Embedding generation

import torch
from transformers import AutoTokenizer, AutoModel

tokenizer = AutoTokenizer.from_pretrained("Taykhoom/DNABERT2", trust_remote_code=True)
model = AutoModel.from_pretrained("Taykhoom/DNABERT2", trust_remote_code=True)
model.eval()

sequences = ["ACGTAGCATCGGATCTATCTATCGACACTTGG", "ATCGATCGATCGATCG"]
enc = tokenizer(sequences, return_tensors="pt", padding=True)

with torch.no_grad():
    out = model(**enc)

cls_emb  = out.last_hidden_state[:, 0, :]   # (batch, 768)
mean_emb = out.last_hidden_state.mean(dim=1) # (batch, 768) -- mean pooling

# Intermediate layers
out_all = model(**enc, output_hidden_states=True)
layer6_emb = out_all.hidden_states[6]

MLM logits

import torch
from transformers import AutoTokenizer, AutoModelForMaskedLM

tokenizer = AutoTokenizer.from_pretrained("Taykhoom/DNABERT2", trust_remote_code=True)
model = AutoModelForMaskedLM.from_pretrained("Taykhoom/DNABERT2", trust_remote_code=True)
model.eval()

enc = tokenizer(["ACGTAGCAT[MASK]GGATCTATC"], return_tensors="pt")
with torch.no_grad():
    logits = model(**enc).logits   # (1, seq_len, 4096)

Attention implementation

# SDPA (default on PyTorch >= 2.0)
model = AutoModel.from_pretrained("Taykhoom/DNABERT2", trust_remote_code=True,
                                   attn_implementation="sdpa")

# Flash Attention 2
model = AutoModel.from_pretrained("Taykhoom/DNABERT2", trust_remote_code=True,
                                   attn_implementation="flash_attention_2",
                                   torch_dtype=torch.bfloat16)

Implementation Notes

The original DNABERT-2 codebase uses a Triton-based flash attention implementation (flash_attn_triton.py).
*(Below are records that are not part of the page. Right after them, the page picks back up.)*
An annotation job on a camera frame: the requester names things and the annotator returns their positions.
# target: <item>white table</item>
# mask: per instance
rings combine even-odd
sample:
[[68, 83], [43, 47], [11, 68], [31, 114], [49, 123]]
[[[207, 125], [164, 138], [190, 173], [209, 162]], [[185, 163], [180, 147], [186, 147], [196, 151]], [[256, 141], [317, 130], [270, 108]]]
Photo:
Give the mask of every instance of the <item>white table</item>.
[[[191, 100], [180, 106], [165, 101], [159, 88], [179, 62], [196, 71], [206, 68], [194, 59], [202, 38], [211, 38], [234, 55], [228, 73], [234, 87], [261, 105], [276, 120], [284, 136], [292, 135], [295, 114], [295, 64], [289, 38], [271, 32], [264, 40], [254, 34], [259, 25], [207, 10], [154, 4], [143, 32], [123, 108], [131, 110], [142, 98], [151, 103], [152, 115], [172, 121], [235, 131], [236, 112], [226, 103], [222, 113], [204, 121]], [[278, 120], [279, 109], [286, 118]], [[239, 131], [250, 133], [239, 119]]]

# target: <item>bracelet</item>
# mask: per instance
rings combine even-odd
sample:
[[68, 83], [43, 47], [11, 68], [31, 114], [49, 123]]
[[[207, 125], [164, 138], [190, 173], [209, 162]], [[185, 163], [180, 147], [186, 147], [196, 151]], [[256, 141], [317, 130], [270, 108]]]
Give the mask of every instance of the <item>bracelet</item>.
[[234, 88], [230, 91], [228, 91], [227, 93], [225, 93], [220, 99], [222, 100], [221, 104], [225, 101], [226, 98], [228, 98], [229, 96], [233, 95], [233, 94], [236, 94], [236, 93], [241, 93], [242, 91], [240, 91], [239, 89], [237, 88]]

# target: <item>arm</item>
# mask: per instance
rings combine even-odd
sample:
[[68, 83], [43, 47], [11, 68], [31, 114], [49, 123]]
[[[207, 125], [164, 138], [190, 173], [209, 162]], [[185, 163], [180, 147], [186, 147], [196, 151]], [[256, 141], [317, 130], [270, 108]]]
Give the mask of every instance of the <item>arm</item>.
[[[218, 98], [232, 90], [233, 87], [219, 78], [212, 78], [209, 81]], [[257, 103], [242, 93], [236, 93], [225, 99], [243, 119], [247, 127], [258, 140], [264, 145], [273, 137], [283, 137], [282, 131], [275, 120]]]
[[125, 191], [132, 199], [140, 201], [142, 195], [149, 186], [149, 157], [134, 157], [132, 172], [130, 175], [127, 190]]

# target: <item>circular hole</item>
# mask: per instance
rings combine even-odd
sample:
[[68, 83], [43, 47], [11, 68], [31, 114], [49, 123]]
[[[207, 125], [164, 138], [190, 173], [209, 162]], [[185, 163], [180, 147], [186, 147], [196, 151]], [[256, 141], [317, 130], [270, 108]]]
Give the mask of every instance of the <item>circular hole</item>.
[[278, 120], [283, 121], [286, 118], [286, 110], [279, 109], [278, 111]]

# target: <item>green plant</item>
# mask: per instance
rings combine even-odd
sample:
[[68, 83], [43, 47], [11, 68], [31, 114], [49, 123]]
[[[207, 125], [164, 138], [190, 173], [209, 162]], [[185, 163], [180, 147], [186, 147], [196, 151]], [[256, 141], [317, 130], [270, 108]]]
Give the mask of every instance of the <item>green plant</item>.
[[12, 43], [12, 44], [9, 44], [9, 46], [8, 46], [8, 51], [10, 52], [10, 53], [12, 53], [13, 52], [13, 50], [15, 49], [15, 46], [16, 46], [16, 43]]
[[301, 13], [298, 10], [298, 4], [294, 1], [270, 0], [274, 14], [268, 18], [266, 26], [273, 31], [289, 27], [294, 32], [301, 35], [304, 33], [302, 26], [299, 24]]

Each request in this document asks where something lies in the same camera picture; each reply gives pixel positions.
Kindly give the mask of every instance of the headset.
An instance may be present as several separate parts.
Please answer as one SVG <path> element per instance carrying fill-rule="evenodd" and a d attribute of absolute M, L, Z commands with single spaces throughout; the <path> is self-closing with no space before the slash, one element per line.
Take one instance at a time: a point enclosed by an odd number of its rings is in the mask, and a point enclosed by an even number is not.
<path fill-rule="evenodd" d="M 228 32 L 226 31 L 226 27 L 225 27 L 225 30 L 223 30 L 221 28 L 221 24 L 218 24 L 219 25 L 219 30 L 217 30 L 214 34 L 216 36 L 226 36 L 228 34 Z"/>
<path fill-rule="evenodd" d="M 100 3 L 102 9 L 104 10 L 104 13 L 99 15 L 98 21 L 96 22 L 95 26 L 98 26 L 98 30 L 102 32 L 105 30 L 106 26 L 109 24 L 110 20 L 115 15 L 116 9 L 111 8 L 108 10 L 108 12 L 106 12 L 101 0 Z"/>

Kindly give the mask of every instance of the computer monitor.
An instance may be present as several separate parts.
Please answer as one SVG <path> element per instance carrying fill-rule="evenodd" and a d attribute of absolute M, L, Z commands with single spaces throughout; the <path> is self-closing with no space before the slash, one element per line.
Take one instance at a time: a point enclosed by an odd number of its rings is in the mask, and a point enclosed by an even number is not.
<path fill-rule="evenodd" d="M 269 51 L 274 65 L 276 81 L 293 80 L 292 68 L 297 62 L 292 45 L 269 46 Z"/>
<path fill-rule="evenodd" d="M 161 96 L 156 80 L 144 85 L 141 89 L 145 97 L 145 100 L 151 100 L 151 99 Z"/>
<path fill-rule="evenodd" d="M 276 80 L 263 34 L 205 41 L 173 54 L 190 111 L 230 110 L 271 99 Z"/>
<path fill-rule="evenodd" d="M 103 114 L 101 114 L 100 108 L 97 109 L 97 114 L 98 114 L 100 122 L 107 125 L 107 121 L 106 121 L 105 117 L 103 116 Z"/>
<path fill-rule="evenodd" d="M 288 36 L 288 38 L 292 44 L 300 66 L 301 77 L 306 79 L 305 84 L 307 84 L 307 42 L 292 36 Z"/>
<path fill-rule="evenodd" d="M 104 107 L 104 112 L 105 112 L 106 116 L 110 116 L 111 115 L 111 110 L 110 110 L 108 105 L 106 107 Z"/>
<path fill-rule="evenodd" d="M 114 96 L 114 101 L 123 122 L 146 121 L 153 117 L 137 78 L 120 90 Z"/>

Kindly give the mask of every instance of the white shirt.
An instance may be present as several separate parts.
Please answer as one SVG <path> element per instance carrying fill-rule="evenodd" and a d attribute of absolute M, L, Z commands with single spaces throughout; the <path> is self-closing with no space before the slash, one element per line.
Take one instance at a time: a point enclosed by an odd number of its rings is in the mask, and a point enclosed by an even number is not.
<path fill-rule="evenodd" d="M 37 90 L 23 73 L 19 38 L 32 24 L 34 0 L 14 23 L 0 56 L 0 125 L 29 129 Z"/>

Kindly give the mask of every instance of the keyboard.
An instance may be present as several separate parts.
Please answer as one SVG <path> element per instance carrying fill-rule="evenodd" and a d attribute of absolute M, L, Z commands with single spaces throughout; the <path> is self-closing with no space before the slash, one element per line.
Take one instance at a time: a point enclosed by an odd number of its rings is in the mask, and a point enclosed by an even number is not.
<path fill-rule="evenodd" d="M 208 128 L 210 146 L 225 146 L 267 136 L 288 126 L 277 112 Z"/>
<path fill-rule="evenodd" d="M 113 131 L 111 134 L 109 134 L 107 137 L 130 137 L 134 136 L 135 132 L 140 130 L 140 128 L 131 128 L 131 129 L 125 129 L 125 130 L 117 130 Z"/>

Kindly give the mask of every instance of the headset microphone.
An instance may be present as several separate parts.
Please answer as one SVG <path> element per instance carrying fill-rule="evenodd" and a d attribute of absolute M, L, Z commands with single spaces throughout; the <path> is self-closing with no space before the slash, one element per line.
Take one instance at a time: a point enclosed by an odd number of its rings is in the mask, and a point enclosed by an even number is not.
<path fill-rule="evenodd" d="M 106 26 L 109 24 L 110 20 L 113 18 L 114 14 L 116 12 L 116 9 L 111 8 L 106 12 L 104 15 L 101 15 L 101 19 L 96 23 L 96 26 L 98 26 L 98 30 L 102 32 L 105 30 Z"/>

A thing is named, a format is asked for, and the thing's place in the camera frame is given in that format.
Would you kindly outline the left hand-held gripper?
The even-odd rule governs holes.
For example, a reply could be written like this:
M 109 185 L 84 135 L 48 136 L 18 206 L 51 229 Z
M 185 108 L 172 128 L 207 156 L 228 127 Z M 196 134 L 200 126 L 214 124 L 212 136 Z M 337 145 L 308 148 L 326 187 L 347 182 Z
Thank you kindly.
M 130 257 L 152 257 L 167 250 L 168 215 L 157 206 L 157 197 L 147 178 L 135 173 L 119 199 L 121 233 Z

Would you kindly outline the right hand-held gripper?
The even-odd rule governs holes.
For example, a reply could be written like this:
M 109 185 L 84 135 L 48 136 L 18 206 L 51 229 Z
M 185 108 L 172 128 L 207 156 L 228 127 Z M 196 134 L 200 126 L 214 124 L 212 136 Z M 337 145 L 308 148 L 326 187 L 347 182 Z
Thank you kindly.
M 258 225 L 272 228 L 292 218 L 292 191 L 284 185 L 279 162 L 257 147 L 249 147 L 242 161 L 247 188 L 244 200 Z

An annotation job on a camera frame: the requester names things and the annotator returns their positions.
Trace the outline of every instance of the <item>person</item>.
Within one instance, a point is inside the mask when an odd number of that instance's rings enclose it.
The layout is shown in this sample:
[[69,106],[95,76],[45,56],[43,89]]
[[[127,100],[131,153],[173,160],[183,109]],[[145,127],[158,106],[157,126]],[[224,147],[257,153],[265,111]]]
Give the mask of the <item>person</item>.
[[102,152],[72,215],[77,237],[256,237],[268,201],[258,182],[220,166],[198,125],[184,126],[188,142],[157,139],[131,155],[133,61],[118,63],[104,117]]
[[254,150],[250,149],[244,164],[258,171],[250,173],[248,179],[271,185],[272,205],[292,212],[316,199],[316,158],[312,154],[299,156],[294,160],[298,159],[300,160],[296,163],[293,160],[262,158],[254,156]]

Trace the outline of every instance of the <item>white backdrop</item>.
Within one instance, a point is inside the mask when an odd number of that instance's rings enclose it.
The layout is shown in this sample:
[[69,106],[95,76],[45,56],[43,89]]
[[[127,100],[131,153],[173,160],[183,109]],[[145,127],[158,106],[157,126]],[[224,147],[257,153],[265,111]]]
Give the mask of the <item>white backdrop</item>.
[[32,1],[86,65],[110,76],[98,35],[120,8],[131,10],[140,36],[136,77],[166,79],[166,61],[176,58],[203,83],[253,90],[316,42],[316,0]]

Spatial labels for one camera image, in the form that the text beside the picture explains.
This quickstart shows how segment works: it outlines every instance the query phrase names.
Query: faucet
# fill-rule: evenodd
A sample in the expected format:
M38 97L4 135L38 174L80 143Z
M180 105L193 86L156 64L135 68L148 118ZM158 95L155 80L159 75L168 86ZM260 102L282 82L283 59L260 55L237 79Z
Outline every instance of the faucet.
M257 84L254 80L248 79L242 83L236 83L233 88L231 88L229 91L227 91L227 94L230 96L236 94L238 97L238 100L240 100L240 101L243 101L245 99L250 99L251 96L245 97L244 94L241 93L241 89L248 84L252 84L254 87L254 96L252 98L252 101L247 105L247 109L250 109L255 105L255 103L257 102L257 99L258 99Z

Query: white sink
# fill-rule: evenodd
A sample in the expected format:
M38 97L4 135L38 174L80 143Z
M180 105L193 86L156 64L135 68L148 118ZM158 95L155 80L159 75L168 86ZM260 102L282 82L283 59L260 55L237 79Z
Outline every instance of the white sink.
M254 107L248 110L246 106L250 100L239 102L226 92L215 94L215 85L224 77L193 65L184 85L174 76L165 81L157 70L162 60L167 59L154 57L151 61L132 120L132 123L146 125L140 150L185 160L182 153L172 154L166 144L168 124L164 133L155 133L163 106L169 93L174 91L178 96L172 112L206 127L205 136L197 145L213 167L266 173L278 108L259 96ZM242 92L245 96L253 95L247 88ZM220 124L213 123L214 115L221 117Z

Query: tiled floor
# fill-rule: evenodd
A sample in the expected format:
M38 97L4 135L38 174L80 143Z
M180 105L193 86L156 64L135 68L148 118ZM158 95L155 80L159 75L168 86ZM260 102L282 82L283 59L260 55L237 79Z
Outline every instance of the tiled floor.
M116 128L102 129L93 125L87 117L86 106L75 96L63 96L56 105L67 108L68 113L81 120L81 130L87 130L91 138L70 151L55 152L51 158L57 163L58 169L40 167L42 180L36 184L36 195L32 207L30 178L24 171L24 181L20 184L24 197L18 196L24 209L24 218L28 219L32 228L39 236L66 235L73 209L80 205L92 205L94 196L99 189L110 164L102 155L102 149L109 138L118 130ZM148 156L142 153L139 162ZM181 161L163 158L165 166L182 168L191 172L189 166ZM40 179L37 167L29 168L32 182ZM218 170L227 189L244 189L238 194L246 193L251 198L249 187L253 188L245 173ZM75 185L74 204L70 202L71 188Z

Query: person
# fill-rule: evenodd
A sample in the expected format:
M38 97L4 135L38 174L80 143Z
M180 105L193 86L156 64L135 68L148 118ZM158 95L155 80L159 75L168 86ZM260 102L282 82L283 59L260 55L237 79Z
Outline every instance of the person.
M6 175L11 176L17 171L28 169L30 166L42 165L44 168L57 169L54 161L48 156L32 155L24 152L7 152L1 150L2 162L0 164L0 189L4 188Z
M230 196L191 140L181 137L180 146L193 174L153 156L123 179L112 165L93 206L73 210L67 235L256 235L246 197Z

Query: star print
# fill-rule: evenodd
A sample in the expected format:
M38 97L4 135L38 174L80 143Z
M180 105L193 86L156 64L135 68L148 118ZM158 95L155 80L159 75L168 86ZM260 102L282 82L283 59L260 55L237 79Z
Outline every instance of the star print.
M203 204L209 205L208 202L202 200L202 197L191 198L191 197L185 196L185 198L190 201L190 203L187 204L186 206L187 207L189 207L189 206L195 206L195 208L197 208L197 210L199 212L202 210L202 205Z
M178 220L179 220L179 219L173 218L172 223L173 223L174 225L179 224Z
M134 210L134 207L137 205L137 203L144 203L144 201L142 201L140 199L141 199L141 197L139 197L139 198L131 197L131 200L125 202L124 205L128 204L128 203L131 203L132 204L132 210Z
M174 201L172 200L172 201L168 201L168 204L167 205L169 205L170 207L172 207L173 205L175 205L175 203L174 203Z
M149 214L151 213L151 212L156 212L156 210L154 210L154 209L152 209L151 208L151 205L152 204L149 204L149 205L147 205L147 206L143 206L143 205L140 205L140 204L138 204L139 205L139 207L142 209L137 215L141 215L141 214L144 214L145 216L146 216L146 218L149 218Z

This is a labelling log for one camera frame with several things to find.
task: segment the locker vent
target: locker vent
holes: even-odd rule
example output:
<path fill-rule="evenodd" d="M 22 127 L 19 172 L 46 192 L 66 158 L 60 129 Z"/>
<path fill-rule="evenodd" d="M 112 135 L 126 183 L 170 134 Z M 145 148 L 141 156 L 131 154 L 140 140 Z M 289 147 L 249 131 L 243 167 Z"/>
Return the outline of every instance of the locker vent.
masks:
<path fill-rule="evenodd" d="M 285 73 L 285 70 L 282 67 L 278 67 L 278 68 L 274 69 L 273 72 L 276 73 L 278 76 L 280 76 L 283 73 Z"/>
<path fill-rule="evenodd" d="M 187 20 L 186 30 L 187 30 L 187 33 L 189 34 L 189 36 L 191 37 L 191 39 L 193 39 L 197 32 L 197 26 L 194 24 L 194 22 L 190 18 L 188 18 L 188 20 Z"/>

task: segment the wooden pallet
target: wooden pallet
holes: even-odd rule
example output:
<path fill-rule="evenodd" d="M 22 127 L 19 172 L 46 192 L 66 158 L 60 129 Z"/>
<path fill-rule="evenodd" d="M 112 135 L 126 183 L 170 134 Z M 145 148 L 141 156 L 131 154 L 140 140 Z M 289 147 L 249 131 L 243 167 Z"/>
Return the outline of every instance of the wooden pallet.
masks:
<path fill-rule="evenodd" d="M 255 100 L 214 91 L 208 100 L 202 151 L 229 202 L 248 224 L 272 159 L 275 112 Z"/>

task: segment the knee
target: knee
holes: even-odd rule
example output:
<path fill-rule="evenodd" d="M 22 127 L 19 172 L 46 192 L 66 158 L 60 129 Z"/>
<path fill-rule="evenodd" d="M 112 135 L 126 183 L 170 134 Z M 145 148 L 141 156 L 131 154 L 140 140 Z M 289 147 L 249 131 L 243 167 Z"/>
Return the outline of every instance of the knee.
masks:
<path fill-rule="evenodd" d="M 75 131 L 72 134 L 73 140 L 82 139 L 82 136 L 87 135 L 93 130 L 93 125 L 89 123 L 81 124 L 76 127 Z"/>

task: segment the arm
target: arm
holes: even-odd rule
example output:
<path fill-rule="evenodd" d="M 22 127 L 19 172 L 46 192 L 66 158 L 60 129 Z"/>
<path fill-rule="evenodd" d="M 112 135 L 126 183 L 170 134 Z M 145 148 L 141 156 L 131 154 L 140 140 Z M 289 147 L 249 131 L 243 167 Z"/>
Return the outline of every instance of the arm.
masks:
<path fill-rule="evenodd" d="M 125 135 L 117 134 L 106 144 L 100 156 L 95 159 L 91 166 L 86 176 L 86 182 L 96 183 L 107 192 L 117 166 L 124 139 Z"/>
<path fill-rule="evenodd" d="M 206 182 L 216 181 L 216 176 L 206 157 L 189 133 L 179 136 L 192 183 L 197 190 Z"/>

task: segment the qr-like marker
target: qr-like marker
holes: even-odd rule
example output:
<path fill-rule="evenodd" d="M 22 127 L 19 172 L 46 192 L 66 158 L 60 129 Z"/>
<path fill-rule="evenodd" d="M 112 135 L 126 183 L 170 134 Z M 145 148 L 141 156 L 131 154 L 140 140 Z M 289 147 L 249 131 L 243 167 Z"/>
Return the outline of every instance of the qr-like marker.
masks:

This HF port uses Taykhoom/MosaicBERT-updated which replaces it with the standard flash-attn package, and also adds attn_implementation="sdpa" support. These were not part of the original codebase.

Citation

@misc{zhou2023_dnabert2,
  title   = {{DNABERT}-2: Efficient Foundation Model and Benchmark For Multi-Species Genome},
  author  = {Zhou, Zhihan and Ji, Yanrong and Li, Weijian and Dutta, Pratik and
             Davuluri, Ramana and Liu, Han},
  year    = {2023},
  eprint  = {2306.15006},
  archivePrefix = {arXiv},
  primaryClass  = {q-bio.GN}
}

Credits

Original DNABERT-2 model and code by Zhou et al. Source: GitHub. The HF conversion code was authored primarily by Claude Code and reviewed manually by Taykhoom Dalal.

License

MIT, following the original repository.